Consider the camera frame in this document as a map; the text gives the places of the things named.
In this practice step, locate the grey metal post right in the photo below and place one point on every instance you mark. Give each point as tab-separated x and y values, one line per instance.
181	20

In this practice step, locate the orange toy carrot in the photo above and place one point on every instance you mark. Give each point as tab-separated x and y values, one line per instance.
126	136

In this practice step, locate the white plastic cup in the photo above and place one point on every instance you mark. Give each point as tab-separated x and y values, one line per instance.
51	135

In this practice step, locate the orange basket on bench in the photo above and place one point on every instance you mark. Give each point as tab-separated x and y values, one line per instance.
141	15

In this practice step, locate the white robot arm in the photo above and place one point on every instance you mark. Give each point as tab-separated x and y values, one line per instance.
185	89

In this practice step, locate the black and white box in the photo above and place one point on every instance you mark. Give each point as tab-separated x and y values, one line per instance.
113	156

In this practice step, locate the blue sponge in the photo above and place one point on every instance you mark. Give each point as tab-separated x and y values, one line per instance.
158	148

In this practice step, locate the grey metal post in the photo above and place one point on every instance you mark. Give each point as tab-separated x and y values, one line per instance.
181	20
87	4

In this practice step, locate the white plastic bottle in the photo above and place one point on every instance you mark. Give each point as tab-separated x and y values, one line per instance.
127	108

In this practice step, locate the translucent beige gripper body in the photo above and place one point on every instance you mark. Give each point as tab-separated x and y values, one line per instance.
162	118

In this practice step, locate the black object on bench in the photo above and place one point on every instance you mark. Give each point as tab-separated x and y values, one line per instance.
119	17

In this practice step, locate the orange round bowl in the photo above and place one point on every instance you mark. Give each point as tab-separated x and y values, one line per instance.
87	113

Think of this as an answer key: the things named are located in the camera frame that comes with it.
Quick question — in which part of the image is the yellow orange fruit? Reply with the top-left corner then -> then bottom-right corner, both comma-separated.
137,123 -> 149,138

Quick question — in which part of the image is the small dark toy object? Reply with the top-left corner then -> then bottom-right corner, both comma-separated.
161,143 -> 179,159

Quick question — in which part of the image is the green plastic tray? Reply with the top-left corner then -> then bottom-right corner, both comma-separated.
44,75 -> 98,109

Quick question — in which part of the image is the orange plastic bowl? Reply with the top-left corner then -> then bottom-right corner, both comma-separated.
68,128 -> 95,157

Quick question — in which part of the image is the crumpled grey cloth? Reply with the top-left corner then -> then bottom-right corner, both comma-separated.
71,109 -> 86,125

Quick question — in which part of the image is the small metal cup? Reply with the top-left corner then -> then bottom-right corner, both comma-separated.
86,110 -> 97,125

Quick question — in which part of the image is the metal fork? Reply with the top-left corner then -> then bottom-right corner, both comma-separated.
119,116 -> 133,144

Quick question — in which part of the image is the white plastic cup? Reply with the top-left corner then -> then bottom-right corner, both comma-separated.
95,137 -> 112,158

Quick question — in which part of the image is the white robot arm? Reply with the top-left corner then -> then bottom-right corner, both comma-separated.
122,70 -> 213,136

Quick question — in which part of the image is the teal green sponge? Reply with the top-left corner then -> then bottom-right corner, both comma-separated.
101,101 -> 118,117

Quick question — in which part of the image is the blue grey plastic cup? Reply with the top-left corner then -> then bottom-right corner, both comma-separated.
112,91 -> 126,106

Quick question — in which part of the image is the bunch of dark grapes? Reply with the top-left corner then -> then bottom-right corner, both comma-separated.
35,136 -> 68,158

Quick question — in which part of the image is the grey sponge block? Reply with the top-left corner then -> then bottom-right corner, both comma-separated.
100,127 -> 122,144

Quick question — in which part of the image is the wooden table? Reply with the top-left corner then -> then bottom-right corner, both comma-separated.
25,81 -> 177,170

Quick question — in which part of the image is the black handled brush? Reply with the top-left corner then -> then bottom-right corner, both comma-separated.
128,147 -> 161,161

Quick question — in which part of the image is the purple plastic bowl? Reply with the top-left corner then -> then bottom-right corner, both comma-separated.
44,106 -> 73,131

---

§ Exercise:
Word for word, repeat every entry listed above.

§ Task answer:
Consider the camera frame in this document as a map; the text gives the places of the things named.
In this practice step, locate the grey metal post right in the photo below and place one point on every instance you mark. Give each point as tab-separated x and y values, one line per instance.
181	20

In this practice step, locate the orange toy carrot in the photo above and place one point on every instance you mark. Give each point as tab-separated x and y values, one line per instance.
126	136

In this practice step, locate the white plastic cup in the photo above and place one point on every instance you mark. Give each point as tab-separated x and y values, one line per instance.
51	135

In this practice step, locate the orange basket on bench in the photo above and place one point on every instance you mark. Give each point as tab-separated x and y values, one line per instance.
141	15

In this practice step, locate the white robot arm in the photo above and place one point on every instance you mark. Give each point as tab-separated x and y values, one line per instance.
185	89

In this practice step, locate the black and white box in the photo above and place one point on every instance you mark. Give each point as tab-separated x and y values, one line per instance.
113	156

In this practice step, locate the blue sponge in the photo above and place one point on every instance you mark. Give each point as tab-separated x and y values, one line per instance.
158	148

In this practice step, locate the grey metal post in the photo above and place one point on every instance you mark. Give each point as tab-separated x and y values, one line per instance.
181	20
87	4

In this practice step, locate the white plastic bottle in the photo above and place one point on every instance you mark. Give each point as tab-separated x and y values, one line per instance.
127	108

In this practice step, locate the translucent beige gripper body in the photo above and place one point on every instance you mark. Give each point as tab-separated x and y values, one line per instance.
162	118

In this practice step, locate the black object on bench in the photo above and place one point on every instance you mark. Give each point as tab-separated x and y values, one line per instance.
119	17

In this practice step, locate the orange round bowl in the photo above and place one point on every instance you mark. Give each point as tab-separated x and y values, one line per instance.
87	113

Think of this as an answer key: the things named are located in the camera frame that comes with it.
Quick question — in which part of the image is the yellow orange fruit? Reply with the top-left corner then -> then bottom-right corner, both comma-separated.
137,123 -> 149,138

Quick question — in which part of the image is the small dark toy object? Reply with the top-left corner then -> then bottom-right corner, both comma-separated.
161,143 -> 179,159

Quick question — in which part of the image is the green plastic tray? Reply with the top-left corner then -> then bottom-right corner, both comma-separated.
44,75 -> 98,109

Quick question — in which part of the image is the orange plastic bowl? Reply with the top-left corner then -> then bottom-right corner, both comma-separated.
68,128 -> 95,157

Quick question — in which part of the image is the crumpled grey cloth? Reply with the top-left corner then -> then bottom-right corner, both comma-separated.
71,109 -> 86,125

Quick question — in which part of the image is the small metal cup? Reply with the top-left corner then -> then bottom-right corner, both comma-separated.
86,110 -> 97,125

Quick question — in which part of the image is the metal fork? Reply with the top-left corner then -> then bottom-right corner, both comma-separated.
119,116 -> 133,144

Quick question — in which part of the image is the white plastic cup? Reply with the top-left corner then -> then bottom-right corner, both comma-separated.
95,137 -> 112,158

Quick question — in which part of the image is the white robot arm? Reply with the top-left corner then -> then bottom-right corner, both comma-separated.
122,70 -> 213,136

Quick question — in which part of the image is the teal green sponge? Reply with the top-left corner then -> then bottom-right corner, both comma-separated.
101,101 -> 118,117

Quick question — in which part of the image is the blue grey plastic cup? Reply with the top-left corner then -> then bottom-right corner, both comma-separated.
112,91 -> 126,106

Quick question — in which part of the image is the bunch of dark grapes? Reply with the top-left corner then -> then bottom-right corner, both comma-separated.
35,136 -> 68,158

Quick question — in which part of the image is the grey sponge block? Reply with the top-left corner then -> then bottom-right corner, both comma-separated.
100,127 -> 122,144

Quick question — in which part of the image is the wooden table? Reply with the top-left corner then -> then bottom-right corner, both comma-separated.
25,81 -> 177,170

Quick question — in which part of the image is the black handled brush? Reply with the top-left corner then -> then bottom-right corner, both comma-separated.
128,147 -> 161,161

Quick question — in which part of the image is the purple plastic bowl? Reply with the top-left corner then -> then bottom-right corner, both comma-separated.
44,106 -> 73,131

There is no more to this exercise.